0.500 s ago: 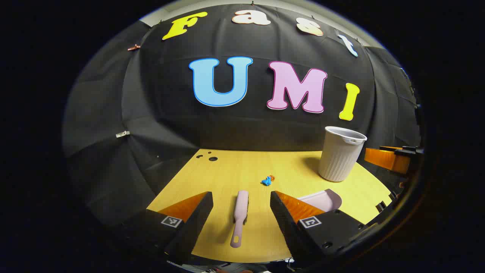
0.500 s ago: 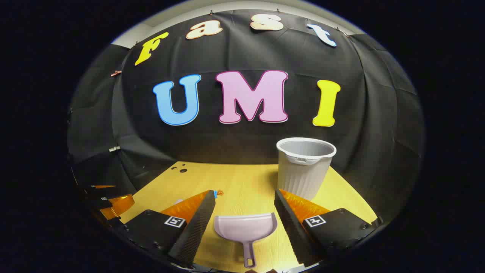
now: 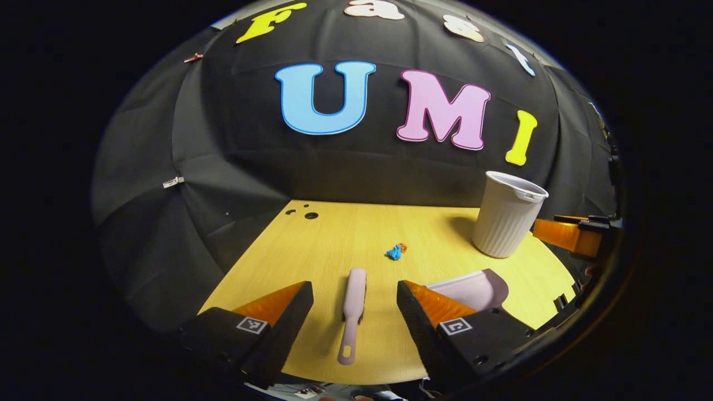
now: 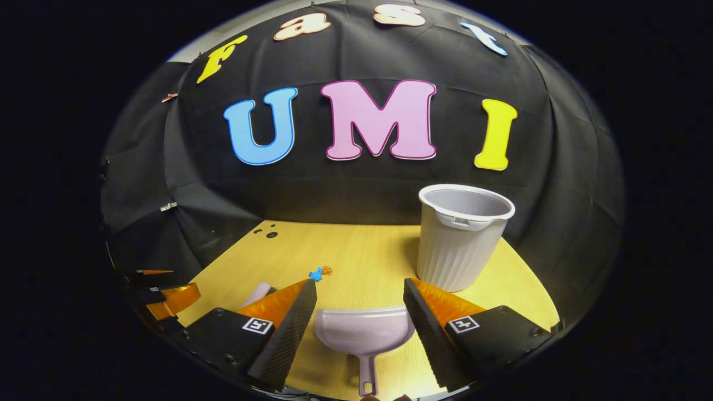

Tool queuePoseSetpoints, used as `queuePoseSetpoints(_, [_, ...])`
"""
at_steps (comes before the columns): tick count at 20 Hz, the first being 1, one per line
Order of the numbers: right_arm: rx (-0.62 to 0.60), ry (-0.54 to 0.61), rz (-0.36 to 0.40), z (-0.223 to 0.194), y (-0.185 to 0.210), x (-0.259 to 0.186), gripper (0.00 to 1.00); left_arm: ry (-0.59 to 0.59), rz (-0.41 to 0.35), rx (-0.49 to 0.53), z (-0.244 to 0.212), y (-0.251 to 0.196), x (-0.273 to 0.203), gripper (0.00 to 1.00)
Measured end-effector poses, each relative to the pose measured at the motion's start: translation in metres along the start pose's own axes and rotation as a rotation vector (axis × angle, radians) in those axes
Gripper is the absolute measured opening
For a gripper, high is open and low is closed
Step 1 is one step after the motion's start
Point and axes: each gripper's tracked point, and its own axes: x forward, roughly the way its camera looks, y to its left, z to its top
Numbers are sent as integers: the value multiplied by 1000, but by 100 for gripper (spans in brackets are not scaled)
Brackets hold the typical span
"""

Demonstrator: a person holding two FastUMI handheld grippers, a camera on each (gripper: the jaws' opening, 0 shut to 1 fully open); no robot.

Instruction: Pick up the small broom and dustpan from the desktop, sweep the trash into the dustpan with the broom, and then empty the trash into the garbage bin.

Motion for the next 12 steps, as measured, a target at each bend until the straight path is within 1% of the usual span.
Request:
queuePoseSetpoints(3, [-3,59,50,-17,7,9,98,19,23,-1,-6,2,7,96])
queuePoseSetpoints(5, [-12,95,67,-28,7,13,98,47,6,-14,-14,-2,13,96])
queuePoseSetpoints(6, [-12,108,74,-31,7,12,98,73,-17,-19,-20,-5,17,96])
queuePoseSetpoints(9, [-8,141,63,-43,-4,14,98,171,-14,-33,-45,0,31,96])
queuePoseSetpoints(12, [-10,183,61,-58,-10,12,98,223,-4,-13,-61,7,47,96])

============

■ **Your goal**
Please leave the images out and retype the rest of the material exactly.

■ **Written response**
0.500 s ago: 
0.500 s ago: 
now: 
now: 

Tool queuePoseSetpoints, used as `queuePoseSetpoints(_, [_, ...])`
"""
at_steps (comes before the columns): tick count at 20 Hz, the first being 1, one per line
Order of the numbers: right_arm: rx (-0.62 to 0.60), ry (-0.54 to 0.61), rz (-0.36 to 0.40), z (-0.223 to 0.194), y (-0.185 to 0.210), x (-0.259 to 0.186), gripper (0.00 to 1.00); left_arm: ry (-0.59 to 0.59), rz (-0.41 to 0.35), rx (-0.49 to 0.53), z (-0.244 to 0.212), y (-0.251 to 0.196), x (-0.273 to 0.203), gripper (0.00 to 1.00)
Measured end-effector poses, each relative to the pose measured at the motion's start: translation in metres along the start pose's own axes and rotation as a rotation vector (axis × angle, radians) in those axes
Gripper is the absolute measured opening
For a gripper, high is open and low is closed
Step 1 is one step after the motion's start
Point and axes: each gripper's tracked point, and its own axes: x forward, roughly the way its camera looks, y to its left, z to its top
Numbers are sent as integers: the value multiplied by 1000, but by 100 for gripper (spans in brackets are not scaled)
Brackets hold the typical span
"""

Demonstrator: a person holding two FastUMI handheld grippers, a camera on each (gripper: the jaws' opening, 0 shut to 1 fully open); no robot.

Instruction: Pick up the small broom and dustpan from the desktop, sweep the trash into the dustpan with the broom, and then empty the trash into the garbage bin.

Motion for the next 12 steps, as measured, a target at each bend until the straight path is within 1% of the usual span.
Request:
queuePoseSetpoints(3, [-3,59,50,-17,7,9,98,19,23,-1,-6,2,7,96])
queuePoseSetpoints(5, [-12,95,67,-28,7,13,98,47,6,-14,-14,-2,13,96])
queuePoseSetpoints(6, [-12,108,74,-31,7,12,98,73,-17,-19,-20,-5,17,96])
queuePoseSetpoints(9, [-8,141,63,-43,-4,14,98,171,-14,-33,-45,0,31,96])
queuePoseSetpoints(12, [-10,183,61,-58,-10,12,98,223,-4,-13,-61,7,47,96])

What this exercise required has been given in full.